Edmonton Oilers decline to match offer sheets on Broberg and Holloway
The Oilers receive a second-round pick for Broberg and a third-round pick for Holloway as compensation
After a week to digest the offer sheets by St. Louis Blues, and with some clever trade wheeling and the dealing, the Edmonton Oilers have decided to walk away from both young players and take a second-round draft pick as compensation for the defenceman Broberg and a third next June for the left-winger Holloway.
The two-year offer sheets a week ago by the Blues on Broberg ($4.58 million AAV) and Holloway ($2.29 million AAV) threw a very large wrench into the Oilers’ salary cap structure if they had matched on the players, especially Broberg, who would have been making $700,000 more than Evan Bouchard this season—an asinine thought. They could have maybe lived with it for one year after Broberg asked for a trade last winter, upset with his usage, but not next when Bouchard’s rich payday comes due and he’s in the $9m to $10m range.
But, new GM Stan Bowman, who had to manoeuvre the cap in Chicago after the ‘Hawks first Cup in 2012, trading Dustin Byfuglien, Andrew Ladd and Kris Versteeg, massaged the Oilers cap squeeze here with trades. He moved defenceman Cody Ceci and his $3.25 million to San Jose for a much younger and cheaper ($950,000) Ty Emberson, also a right-shot who figures to audition in camp for a spot alongside Brett Kulak in the third pair.
With all the manoeuvring, the Oilers now have $946,000 in cap space and if Evander Kane goes on LTIR should he need sports hernia surgery, his $5.125 cap hit will go there until he’s ready to play.

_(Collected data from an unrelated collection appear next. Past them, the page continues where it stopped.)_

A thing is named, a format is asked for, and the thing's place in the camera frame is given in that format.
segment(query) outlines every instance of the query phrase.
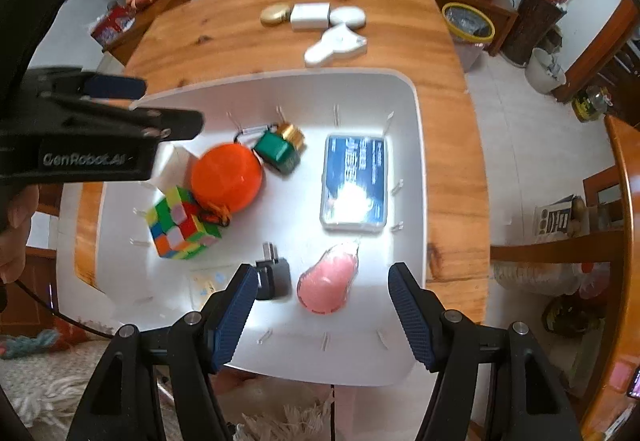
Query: glass jar
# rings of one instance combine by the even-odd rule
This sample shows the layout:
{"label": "glass jar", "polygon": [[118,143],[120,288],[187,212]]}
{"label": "glass jar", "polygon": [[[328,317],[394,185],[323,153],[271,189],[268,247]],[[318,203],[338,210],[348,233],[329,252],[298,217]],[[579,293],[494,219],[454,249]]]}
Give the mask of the glass jar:
{"label": "glass jar", "polygon": [[583,122],[595,121],[600,114],[606,114],[610,106],[613,106],[613,102],[609,90],[599,85],[590,85],[572,101],[575,116]]}

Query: trash can
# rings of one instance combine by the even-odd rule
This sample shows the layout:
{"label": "trash can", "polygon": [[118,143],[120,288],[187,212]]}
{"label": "trash can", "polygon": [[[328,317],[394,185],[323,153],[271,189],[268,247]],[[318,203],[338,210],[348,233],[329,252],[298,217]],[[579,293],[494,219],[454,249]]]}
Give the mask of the trash can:
{"label": "trash can", "polygon": [[500,53],[513,66],[525,68],[533,48],[566,11],[551,0],[521,0],[518,19],[504,39]]}
{"label": "trash can", "polygon": [[540,94],[548,94],[566,83],[564,71],[559,67],[555,68],[555,64],[553,55],[536,47],[524,70],[524,77]]}
{"label": "trash can", "polygon": [[444,17],[456,53],[467,72],[495,36],[494,23],[475,7],[459,2],[449,2],[442,7]]}

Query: white tray
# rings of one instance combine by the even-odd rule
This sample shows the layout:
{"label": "white tray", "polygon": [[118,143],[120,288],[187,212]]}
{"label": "white tray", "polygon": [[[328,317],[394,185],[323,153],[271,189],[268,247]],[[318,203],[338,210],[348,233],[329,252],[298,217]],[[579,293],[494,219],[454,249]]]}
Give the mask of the white tray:
{"label": "white tray", "polygon": [[[147,241],[146,210],[162,194],[143,183],[107,183],[97,247],[97,284],[119,304],[118,319],[141,329],[169,325],[191,310],[194,269],[254,263],[272,242],[288,260],[292,295],[256,301],[232,365],[270,376],[339,383],[388,385],[414,364],[388,295],[388,268],[403,261],[424,283],[426,180],[415,88],[394,71],[319,69],[230,78],[144,98],[137,106],[192,108],[205,115],[204,131],[179,142],[195,154],[230,141],[234,120],[244,127],[278,121],[279,106],[306,137],[301,164],[289,178],[266,170],[256,201],[235,215],[223,238],[190,261],[160,259]],[[382,233],[325,230],[319,220],[324,142],[328,134],[386,135],[388,196]],[[401,230],[392,226],[401,223]],[[329,247],[360,240],[360,266],[348,302],[332,315],[314,315],[298,302],[298,277]]]}

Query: rubik's cube
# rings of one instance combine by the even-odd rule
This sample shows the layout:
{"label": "rubik's cube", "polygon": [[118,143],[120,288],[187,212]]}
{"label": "rubik's cube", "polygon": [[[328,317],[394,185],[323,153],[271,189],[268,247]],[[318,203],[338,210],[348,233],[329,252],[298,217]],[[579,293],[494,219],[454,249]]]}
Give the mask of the rubik's cube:
{"label": "rubik's cube", "polygon": [[198,218],[200,207],[188,190],[174,186],[146,212],[146,223],[163,259],[190,259],[220,239],[218,227]]}

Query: orange ball
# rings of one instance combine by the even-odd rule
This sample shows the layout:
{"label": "orange ball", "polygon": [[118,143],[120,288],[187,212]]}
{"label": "orange ball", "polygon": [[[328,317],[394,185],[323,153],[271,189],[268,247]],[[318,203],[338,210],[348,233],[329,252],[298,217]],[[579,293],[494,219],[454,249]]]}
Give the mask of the orange ball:
{"label": "orange ball", "polygon": [[239,143],[208,150],[191,169],[191,192],[204,209],[226,207],[232,214],[249,205],[262,184],[262,166]]}

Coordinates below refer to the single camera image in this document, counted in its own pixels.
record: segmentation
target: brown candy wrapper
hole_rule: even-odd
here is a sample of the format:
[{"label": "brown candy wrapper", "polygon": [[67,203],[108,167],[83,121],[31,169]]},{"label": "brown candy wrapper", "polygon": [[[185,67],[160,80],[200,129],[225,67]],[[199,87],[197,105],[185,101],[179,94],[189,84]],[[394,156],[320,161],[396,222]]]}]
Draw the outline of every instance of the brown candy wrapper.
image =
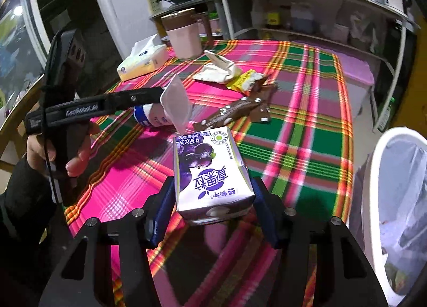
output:
[{"label": "brown candy wrapper", "polygon": [[200,123],[194,123],[193,127],[196,132],[220,128],[232,121],[236,121],[244,116],[251,116],[254,122],[269,122],[270,112],[267,110],[267,104],[273,89],[276,85],[271,84],[262,86],[266,78],[259,80],[253,87],[250,96],[242,97],[227,106],[216,111]]}]

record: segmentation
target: metal bolt
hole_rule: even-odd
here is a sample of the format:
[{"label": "metal bolt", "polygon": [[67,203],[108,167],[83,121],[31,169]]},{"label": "metal bolt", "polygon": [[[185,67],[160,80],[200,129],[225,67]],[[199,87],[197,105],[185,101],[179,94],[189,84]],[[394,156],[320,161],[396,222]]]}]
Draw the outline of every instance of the metal bolt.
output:
[{"label": "metal bolt", "polygon": [[142,209],[142,208],[135,208],[133,211],[132,211],[132,215],[134,216],[134,217],[140,217],[141,215],[143,215],[144,214],[144,210]]},{"label": "metal bolt", "polygon": [[285,214],[289,215],[290,217],[293,217],[294,215],[296,215],[296,210],[295,208],[288,207],[287,209],[285,209]]},{"label": "metal bolt", "polygon": [[97,218],[89,218],[88,220],[86,220],[86,225],[87,226],[94,226],[96,225],[96,223],[98,222]]},{"label": "metal bolt", "polygon": [[338,218],[338,217],[332,217],[332,218],[330,219],[330,222],[331,222],[332,224],[334,224],[334,225],[341,225],[342,220],[341,220],[340,218]]}]

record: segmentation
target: wooden panel
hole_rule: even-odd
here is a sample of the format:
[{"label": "wooden panel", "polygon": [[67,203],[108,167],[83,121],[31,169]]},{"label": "wooden panel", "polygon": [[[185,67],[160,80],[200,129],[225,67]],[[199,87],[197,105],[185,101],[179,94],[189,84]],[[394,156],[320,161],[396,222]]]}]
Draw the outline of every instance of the wooden panel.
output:
[{"label": "wooden panel", "polygon": [[427,22],[420,19],[417,54],[404,98],[391,124],[406,126],[427,138]]}]

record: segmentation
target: white and purple carton
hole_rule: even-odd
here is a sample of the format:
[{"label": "white and purple carton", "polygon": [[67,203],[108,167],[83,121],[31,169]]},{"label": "white and purple carton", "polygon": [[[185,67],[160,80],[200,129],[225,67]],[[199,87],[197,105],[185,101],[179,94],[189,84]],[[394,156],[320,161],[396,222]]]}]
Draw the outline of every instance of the white and purple carton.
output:
[{"label": "white and purple carton", "polygon": [[227,126],[174,137],[176,206],[193,225],[245,215],[255,198]]}]

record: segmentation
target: tablecloth
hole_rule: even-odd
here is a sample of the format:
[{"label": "tablecloth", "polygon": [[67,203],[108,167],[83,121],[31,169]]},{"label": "tablecloth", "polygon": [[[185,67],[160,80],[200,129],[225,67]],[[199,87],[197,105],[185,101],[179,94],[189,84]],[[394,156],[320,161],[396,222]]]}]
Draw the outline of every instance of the tablecloth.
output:
[{"label": "tablecloth", "polygon": [[[347,219],[352,193],[353,133],[347,89],[336,56],[283,41],[217,41],[213,52],[248,71],[269,76],[278,90],[272,120],[229,124],[251,176],[261,176],[270,192],[307,217]],[[192,79],[208,58],[173,57],[157,71],[111,91],[166,86],[179,73],[193,103],[191,123],[201,121],[241,94],[223,85]],[[145,128],[132,109],[97,118],[102,132],[92,145],[88,180],[76,205],[65,210],[75,234],[89,217],[108,221],[141,207],[173,175],[173,126]],[[193,132],[189,125],[188,133]],[[162,305],[265,306],[280,251],[263,240],[255,213],[228,222],[189,227],[174,212],[164,241],[147,251]],[[112,249],[114,291],[123,305],[118,249]],[[315,284],[311,261],[304,305]]]}]

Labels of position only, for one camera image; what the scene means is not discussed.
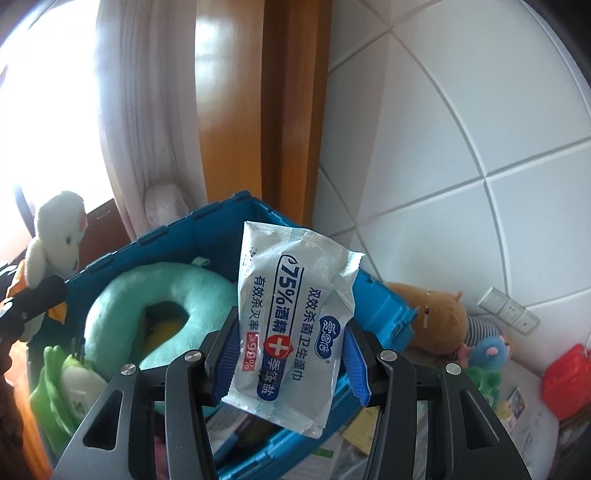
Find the teal neck pillow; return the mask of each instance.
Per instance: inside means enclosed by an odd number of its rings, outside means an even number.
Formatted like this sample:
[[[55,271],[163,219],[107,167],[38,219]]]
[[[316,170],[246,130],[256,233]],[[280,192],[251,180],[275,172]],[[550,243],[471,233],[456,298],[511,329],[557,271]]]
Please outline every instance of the teal neck pillow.
[[[238,292],[236,285],[200,266],[206,263],[198,258],[193,264],[143,265],[107,285],[90,308],[85,329],[86,358],[101,377],[110,381],[130,361],[141,369],[168,365],[221,328],[238,305]],[[181,307],[186,323],[142,359],[146,311],[166,303]]]

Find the window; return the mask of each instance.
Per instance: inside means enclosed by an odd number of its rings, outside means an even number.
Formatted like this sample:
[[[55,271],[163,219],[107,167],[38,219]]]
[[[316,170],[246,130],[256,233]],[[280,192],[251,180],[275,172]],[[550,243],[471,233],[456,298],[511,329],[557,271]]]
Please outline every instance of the window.
[[[46,12],[23,36],[0,87],[3,214],[0,260],[30,239],[12,195],[22,186],[34,206],[61,190],[90,211],[113,197],[99,140],[94,74],[99,0],[73,0]]]

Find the blue plastic crate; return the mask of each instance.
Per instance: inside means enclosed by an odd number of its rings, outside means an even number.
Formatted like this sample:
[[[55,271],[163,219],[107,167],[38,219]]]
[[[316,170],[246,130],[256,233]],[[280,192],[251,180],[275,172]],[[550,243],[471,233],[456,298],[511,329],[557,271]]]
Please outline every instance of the blue plastic crate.
[[[66,324],[44,322],[42,330],[29,343],[30,383],[37,384],[44,347],[61,345],[68,350],[72,337],[83,334],[86,315],[95,298],[111,280],[131,268],[162,261],[190,263],[195,257],[205,257],[211,260],[208,268],[236,281],[243,225],[247,220],[296,226],[248,192],[240,192],[224,202],[207,205],[168,227],[160,227],[90,264],[67,283]],[[360,271],[355,280],[353,295],[355,318],[361,327],[375,332],[386,348],[403,350],[413,334],[410,322],[414,311],[364,271]],[[279,478],[318,448],[351,418],[359,406],[359,400],[349,389],[346,375],[342,375],[321,438],[315,440],[282,430],[248,460],[222,468],[220,479]]]

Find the wall socket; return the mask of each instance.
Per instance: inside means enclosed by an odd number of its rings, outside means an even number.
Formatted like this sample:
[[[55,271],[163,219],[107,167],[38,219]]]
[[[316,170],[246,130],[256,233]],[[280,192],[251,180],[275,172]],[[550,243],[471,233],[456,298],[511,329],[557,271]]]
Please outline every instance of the wall socket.
[[[530,333],[540,322],[536,315],[495,287],[484,294],[478,305],[523,335]]]
[[[524,313],[525,308],[519,305],[515,300],[509,299],[496,316],[503,320],[507,325],[513,325]]]

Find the red cross logo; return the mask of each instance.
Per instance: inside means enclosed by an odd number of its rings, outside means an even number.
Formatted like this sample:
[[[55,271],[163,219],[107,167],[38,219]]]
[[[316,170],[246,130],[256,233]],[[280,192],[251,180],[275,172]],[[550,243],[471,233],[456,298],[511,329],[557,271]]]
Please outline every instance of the red cross logo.
[[[265,351],[273,358],[287,358],[294,351],[288,335],[271,335],[263,345]]]

Dealing Ceci, who was highly thought of by the leadership group and had a strong Cup finals against Florida, won’t sit well with them but they had to make some tough fiscal decisions. Ceci, who spent three seasons here and is UFA next summer, will probably stay with Sharks until next trade deadline, then get moved to a contender.
The Oilers blueline is now in in flux, with the team passing on Broberg, 23, and trading Ceci and his 786 NHL games but defence coach Paul Coffey will have the season to see how is shakes out before maybe making a deal at the trade deadline. Without Ceci and Vinny Desharnais, who signed a free-agent deal in Vancouver, they’ve lost two strong PK defencemen too, which will need to be addressed.
If Bouchard and Mattias Ekholm stay as a pair, then Nurse will need a right-shot partner. Emberson, who played for coach Kris Knoblauch in Hartford, Troy Stecher, resigned after they got him at the deadline last year and he subsequently needed surgery on his ankle to repair a cyst, and Josh Brown, signed to a low-money three-year deal as free-agent, are all righties.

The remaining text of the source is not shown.